EXERCISE PROMPT: Using the data below, gather each line that includes the word "fill".

Extracted data entries

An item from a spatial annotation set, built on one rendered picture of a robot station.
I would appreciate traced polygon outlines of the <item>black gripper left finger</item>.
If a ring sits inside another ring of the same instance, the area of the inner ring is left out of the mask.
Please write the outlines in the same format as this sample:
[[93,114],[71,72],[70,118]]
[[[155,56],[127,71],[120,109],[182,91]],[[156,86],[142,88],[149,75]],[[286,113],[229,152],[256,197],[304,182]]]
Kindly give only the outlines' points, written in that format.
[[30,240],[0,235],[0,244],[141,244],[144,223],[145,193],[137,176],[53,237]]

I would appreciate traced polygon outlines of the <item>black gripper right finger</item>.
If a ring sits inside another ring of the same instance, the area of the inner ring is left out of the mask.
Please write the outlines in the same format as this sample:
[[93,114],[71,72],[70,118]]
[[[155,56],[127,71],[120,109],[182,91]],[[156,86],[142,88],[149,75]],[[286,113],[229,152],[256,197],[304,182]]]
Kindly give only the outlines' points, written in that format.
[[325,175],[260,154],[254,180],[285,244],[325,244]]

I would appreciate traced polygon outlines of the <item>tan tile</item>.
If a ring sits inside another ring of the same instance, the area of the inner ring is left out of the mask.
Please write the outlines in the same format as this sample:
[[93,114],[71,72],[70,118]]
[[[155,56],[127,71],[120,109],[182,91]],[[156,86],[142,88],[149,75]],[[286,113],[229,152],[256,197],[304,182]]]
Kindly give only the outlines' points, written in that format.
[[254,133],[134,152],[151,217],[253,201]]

---

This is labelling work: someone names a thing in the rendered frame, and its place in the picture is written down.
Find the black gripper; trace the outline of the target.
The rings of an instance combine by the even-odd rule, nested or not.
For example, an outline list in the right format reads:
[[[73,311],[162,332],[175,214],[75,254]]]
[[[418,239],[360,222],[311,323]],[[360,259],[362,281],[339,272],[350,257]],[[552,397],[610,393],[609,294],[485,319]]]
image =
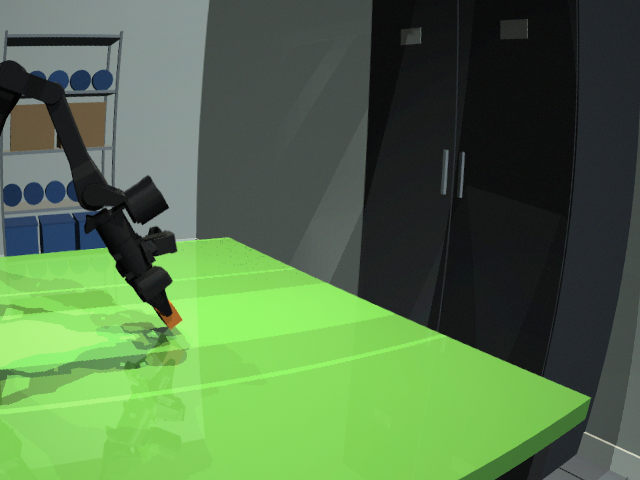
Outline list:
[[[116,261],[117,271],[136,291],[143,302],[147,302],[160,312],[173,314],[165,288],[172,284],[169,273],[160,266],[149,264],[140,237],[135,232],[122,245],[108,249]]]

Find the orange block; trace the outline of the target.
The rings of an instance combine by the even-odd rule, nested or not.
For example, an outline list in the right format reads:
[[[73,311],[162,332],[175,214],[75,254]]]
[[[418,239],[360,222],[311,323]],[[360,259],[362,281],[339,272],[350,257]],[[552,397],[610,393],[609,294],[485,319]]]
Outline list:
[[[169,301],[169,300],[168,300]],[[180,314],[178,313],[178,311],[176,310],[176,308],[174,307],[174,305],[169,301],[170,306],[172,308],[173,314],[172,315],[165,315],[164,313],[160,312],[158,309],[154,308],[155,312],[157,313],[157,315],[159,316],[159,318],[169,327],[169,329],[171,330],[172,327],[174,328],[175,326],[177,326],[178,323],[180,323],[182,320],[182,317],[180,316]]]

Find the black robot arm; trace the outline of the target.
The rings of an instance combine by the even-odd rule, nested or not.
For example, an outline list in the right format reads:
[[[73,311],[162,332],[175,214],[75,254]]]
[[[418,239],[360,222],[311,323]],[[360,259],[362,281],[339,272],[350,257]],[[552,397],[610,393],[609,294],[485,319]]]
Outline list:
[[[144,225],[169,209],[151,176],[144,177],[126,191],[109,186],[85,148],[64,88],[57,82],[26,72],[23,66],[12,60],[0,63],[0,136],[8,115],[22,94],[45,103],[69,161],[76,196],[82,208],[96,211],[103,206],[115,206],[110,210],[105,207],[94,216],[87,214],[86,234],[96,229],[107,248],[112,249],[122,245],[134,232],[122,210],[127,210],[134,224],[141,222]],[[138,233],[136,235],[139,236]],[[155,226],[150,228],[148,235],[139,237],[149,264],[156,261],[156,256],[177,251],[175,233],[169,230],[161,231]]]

* * *

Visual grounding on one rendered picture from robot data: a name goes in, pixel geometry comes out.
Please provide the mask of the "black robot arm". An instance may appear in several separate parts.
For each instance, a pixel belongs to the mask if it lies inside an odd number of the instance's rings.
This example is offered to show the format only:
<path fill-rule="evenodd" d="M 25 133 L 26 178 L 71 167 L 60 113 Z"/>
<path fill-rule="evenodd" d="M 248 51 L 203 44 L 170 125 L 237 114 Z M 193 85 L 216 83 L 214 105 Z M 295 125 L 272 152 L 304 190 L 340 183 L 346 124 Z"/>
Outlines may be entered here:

TASK OUTPUT:
<path fill-rule="evenodd" d="M 25 133 L 26 178 L 71 167 L 60 113 Z"/>
<path fill-rule="evenodd" d="M 248 51 L 203 44 L 170 125 L 237 114 Z M 193 85 L 216 83 L 214 105 Z M 295 125 L 272 152 L 304 190 L 340 183 L 346 124 Z"/>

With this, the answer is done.